INSTRUCTIONS TO FOLLOW
Retype the whole listing verbatim and keep the pictures out of it.

GIVEN INFORMATION
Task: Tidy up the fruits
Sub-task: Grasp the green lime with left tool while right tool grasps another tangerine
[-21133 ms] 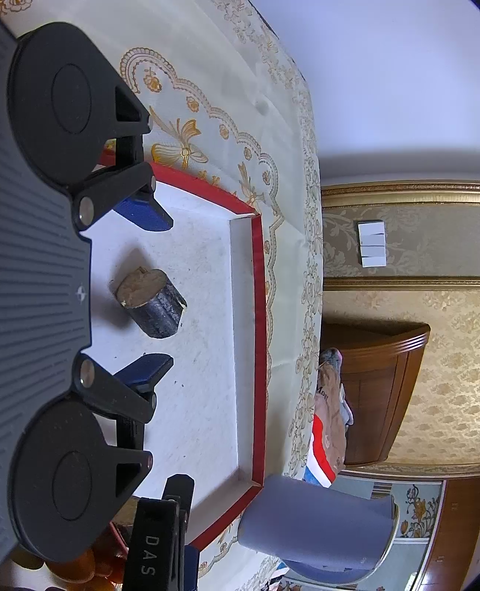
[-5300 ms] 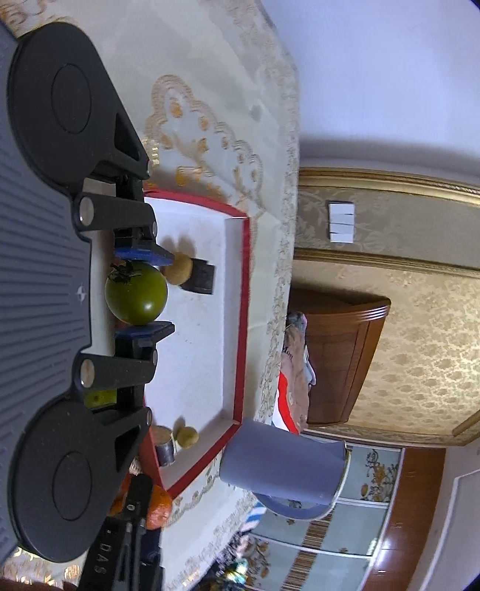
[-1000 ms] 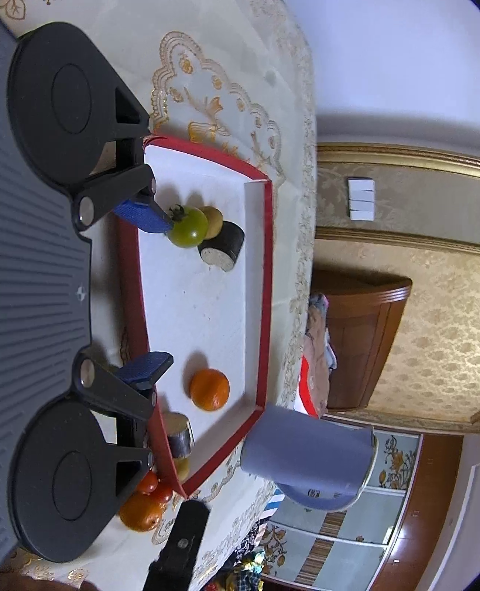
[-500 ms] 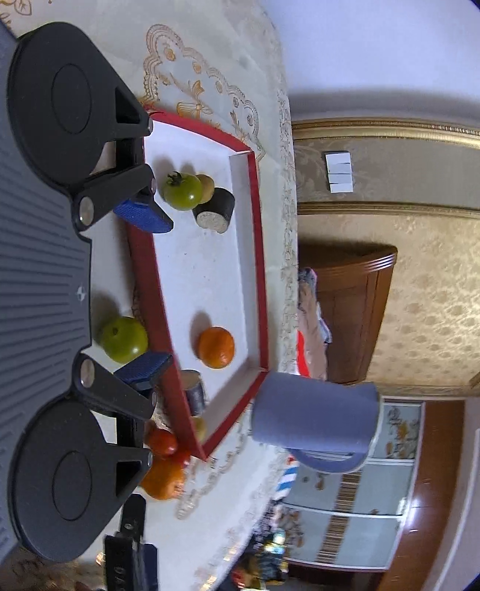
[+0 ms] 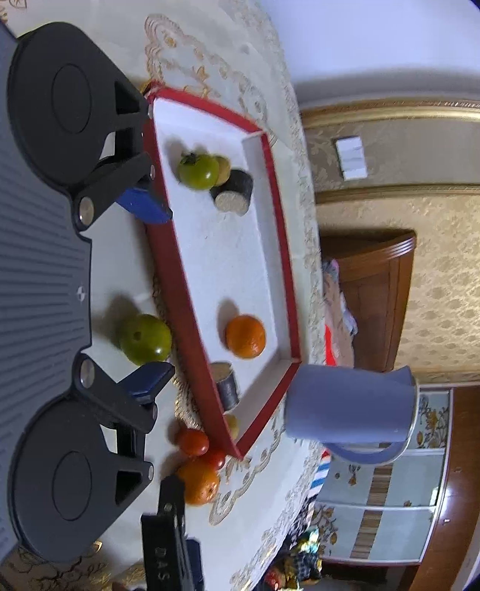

SOLUTION TO THE PROBLEM
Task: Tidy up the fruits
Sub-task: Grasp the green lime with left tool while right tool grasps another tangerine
[-21133 ms] 
[-5300 ms] 
[-1000 ms] 
[-500 ms] 
[+0 ms] 

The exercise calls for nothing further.